_WHAT YOU ARE ASKED TO DO_
Exact reproduction required: the lines below from the line with "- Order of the" to the line with "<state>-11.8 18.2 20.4", both ends included, and no others.

_INPUT DATA_
%%

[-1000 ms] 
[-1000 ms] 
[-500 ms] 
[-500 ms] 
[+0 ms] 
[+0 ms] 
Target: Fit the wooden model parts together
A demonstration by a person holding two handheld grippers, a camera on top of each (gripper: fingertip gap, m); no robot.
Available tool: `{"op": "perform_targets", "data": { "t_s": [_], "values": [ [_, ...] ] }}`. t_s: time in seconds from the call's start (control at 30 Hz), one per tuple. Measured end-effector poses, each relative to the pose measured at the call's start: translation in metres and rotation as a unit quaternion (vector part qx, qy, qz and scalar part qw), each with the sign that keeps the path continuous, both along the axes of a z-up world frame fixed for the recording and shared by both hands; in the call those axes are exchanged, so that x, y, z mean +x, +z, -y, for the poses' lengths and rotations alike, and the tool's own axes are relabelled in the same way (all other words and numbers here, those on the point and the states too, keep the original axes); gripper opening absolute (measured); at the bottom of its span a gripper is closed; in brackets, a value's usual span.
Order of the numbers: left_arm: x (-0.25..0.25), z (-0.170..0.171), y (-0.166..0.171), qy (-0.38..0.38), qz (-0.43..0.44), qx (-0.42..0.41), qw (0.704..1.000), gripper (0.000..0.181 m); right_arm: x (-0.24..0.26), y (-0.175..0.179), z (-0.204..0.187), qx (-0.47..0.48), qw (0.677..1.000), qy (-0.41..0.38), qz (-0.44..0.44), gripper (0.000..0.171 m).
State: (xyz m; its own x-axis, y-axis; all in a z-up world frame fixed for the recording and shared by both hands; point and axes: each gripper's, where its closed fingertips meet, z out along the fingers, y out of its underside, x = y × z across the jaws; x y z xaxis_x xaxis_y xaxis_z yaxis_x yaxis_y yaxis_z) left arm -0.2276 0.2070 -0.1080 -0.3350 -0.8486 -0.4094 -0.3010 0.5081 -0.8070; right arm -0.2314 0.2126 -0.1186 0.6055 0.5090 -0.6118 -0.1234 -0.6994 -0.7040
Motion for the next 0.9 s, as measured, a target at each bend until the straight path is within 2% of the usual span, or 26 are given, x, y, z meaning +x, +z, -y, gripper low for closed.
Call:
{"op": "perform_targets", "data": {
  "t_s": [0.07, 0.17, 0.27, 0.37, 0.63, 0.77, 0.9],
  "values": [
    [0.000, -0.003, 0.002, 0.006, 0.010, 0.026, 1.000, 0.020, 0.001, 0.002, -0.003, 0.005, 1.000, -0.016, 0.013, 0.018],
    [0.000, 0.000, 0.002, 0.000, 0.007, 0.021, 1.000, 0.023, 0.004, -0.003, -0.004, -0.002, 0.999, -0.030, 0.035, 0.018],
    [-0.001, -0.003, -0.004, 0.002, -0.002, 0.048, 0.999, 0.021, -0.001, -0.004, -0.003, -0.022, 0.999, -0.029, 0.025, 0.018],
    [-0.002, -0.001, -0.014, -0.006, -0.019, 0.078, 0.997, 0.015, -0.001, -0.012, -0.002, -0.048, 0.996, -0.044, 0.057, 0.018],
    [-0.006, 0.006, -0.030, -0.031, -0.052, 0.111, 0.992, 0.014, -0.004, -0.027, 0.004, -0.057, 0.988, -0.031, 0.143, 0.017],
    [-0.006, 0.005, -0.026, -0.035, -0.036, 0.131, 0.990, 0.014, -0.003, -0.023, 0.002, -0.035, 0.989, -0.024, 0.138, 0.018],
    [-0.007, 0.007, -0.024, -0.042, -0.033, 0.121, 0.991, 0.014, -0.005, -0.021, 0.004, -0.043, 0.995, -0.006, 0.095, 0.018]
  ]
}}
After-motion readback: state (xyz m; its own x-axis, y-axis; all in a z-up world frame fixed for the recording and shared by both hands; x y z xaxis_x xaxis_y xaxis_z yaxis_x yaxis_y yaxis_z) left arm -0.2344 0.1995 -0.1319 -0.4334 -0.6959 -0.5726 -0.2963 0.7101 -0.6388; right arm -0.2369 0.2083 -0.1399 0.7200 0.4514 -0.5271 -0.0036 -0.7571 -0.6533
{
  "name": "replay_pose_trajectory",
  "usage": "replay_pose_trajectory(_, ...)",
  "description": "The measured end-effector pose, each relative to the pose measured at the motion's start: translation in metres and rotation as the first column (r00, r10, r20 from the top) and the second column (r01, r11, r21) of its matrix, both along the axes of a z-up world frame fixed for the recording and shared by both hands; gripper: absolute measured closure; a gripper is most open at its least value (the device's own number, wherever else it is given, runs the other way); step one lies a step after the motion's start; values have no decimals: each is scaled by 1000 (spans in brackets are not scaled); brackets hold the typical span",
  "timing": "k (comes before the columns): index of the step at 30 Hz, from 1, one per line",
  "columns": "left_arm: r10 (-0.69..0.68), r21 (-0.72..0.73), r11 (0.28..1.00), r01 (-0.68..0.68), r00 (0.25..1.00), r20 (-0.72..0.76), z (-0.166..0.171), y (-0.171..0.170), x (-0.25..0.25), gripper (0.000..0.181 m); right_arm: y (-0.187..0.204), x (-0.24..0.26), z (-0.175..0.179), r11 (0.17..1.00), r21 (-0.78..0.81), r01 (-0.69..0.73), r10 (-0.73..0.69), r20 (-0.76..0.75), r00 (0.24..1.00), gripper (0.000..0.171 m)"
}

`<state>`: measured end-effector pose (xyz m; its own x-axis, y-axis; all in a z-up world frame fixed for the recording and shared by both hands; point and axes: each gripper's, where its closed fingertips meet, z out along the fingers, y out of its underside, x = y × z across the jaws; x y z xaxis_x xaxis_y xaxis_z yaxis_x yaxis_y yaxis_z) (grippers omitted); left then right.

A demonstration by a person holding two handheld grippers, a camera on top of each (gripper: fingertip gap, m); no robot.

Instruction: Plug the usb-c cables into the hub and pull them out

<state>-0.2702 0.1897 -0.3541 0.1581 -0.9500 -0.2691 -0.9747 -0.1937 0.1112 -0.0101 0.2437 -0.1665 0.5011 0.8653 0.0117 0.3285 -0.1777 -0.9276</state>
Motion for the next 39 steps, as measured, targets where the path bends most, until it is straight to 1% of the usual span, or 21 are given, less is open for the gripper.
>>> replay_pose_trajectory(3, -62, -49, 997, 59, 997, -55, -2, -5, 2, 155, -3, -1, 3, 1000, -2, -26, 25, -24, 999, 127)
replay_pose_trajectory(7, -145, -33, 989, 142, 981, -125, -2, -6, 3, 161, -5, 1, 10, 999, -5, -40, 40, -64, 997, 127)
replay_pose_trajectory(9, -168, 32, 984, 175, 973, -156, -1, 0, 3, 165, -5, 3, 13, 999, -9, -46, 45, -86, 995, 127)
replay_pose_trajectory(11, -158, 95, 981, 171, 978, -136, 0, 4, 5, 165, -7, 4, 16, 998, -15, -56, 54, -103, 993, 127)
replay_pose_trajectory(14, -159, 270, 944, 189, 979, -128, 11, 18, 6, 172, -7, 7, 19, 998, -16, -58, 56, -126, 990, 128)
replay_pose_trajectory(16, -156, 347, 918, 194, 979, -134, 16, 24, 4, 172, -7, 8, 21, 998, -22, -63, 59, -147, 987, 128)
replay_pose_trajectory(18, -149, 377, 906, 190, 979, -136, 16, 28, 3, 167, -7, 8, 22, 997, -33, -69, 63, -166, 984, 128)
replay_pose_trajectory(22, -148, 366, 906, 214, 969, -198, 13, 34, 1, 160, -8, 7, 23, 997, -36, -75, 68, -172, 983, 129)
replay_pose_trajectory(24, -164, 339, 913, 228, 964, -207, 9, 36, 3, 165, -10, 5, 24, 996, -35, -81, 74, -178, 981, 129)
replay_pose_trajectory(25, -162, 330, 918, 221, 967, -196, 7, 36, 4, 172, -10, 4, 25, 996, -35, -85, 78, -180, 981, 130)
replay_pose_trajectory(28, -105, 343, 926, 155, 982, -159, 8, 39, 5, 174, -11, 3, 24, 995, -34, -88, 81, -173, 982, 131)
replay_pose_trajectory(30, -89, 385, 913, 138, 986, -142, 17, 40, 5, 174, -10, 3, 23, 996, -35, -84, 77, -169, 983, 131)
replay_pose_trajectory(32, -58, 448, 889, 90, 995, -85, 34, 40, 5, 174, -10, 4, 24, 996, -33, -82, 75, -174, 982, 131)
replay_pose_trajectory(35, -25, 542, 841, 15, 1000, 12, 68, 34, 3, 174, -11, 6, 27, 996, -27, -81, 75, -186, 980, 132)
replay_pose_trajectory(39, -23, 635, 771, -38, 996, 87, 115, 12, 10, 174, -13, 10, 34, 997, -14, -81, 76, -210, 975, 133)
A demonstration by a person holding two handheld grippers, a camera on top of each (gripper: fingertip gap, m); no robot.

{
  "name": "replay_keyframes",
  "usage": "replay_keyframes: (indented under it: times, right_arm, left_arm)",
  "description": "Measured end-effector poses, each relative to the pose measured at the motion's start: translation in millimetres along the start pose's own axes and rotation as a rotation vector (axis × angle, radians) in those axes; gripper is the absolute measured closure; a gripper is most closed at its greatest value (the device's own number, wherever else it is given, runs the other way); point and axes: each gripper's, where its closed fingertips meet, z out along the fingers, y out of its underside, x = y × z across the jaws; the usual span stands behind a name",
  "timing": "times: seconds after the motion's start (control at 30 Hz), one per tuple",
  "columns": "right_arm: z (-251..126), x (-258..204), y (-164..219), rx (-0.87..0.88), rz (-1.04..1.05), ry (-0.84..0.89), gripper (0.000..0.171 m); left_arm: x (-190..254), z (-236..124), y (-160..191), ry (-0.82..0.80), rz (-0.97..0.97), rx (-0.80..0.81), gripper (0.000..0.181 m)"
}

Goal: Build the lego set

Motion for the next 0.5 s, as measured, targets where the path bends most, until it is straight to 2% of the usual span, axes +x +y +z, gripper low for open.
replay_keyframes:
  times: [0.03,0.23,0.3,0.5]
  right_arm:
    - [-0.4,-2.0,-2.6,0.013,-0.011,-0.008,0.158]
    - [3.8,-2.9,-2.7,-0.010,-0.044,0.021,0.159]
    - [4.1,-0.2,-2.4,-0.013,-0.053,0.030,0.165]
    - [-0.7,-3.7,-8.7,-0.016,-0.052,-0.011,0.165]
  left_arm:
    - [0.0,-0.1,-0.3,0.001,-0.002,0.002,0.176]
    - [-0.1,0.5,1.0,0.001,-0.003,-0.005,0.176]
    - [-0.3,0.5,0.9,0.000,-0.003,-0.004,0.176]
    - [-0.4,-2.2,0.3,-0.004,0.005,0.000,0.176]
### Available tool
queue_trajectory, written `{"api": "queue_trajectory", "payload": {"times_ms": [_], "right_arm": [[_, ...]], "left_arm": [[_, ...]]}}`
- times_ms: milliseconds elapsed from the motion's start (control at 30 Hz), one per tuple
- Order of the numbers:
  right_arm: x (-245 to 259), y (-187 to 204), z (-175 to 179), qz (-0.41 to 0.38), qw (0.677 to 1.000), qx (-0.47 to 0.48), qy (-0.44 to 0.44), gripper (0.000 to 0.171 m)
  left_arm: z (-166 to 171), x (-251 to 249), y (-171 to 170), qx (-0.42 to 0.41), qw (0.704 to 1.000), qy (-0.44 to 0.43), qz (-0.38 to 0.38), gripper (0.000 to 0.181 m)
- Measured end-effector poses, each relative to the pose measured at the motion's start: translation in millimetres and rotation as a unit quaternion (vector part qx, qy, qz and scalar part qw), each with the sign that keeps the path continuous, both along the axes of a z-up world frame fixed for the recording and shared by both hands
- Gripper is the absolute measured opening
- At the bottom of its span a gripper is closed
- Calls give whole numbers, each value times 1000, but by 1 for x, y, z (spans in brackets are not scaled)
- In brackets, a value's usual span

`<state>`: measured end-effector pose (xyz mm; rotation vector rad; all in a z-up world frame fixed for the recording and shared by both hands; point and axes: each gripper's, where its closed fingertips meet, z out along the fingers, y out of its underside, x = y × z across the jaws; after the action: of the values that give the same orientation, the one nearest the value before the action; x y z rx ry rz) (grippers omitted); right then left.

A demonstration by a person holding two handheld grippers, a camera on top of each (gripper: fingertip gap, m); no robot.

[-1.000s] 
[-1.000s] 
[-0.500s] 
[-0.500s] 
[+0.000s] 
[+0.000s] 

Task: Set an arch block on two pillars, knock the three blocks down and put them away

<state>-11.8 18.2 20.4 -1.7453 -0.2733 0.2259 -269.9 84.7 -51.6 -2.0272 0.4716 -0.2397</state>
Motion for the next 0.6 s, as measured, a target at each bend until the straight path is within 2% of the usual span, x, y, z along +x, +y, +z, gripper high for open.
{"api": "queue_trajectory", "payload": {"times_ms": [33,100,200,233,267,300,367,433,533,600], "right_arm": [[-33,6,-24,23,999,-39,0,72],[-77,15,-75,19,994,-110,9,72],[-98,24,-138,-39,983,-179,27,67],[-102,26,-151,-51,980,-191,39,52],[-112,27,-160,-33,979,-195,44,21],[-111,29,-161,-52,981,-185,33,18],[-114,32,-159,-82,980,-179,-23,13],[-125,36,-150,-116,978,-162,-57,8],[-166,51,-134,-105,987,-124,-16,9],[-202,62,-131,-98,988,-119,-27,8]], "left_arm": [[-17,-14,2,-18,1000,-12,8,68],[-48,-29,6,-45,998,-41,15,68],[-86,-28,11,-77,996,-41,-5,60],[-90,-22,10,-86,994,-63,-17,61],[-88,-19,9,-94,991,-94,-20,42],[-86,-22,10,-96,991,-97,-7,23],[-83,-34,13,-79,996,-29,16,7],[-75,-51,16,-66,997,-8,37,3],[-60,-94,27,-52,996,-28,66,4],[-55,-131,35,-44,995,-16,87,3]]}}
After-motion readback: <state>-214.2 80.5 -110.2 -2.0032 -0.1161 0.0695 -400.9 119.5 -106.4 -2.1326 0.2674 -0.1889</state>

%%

_SOLUTION TO THIS TASK_
- Order of the numbers:
  right_arm: x (-245 to 259), y (-187 to 204), z (-175 to 179), qz (-0.41 to 0.38), qw (0.677 to 1.000), qx (-0.47 to 0.48), qy (-0.44 to 0.44), gripper (0.000 to 0.171 m)
  left_arm: z (-166 to 171), x (-251 to 249), y (-171 to 170), qx (-0.42 to 0.41), qw (0.704 to 1.000), qy (-0.44 to 0.43), qz (-0.38 to 0.38), gripper (0.000 to 0.181 m)
- Measured end-effector poses, each relative to the pose measured at the motion's start: translation in millimetres and rotation as a unit quaternion (vector part qx, qy, qz and scalar part qw), each with the sign that keeps the path continuous, both along the axes of a z-up world frame fixed for the recording and shared by both hands
- Gripper is the absolute measured opening
- At the bottom of its span a gripper is closed
- Calls give whole numbers, each value times 1000, but by 1 for x, y, z (spans in brackets are not scaled)
- In brackets, a value's usual span

`<state>`: measured end-effector pose (xyz mm; rotation vector rad; all in a z-up world frame fixed for the recording and shared by both hands; point and axes: each gripper's, where its closed fingertips meet, z out along the fingers, y out of its underside, x = y × z across the jaws; after the action: of the values that give the same orientation, the one nearest the value before the action; x y z rx ry rz) (grippers omitted); right then left.

A demonstration by a person holding two handheld grippers, a camera on top of each (gripper: fingertip gap, m); no robot.

[-1.000s] 
[-1.000s] 
[-0.500s] 
[-0.500s] 
[+0.000s] 
[+0.000s] 

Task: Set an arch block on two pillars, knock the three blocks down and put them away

<state>-11.8 18.2 20.4 -1.7453 -0.2733 0.2259 -269.9 84.7 -51.6 -2.0272 0.4716 -0.2397</state>

There is nothing else to the answer.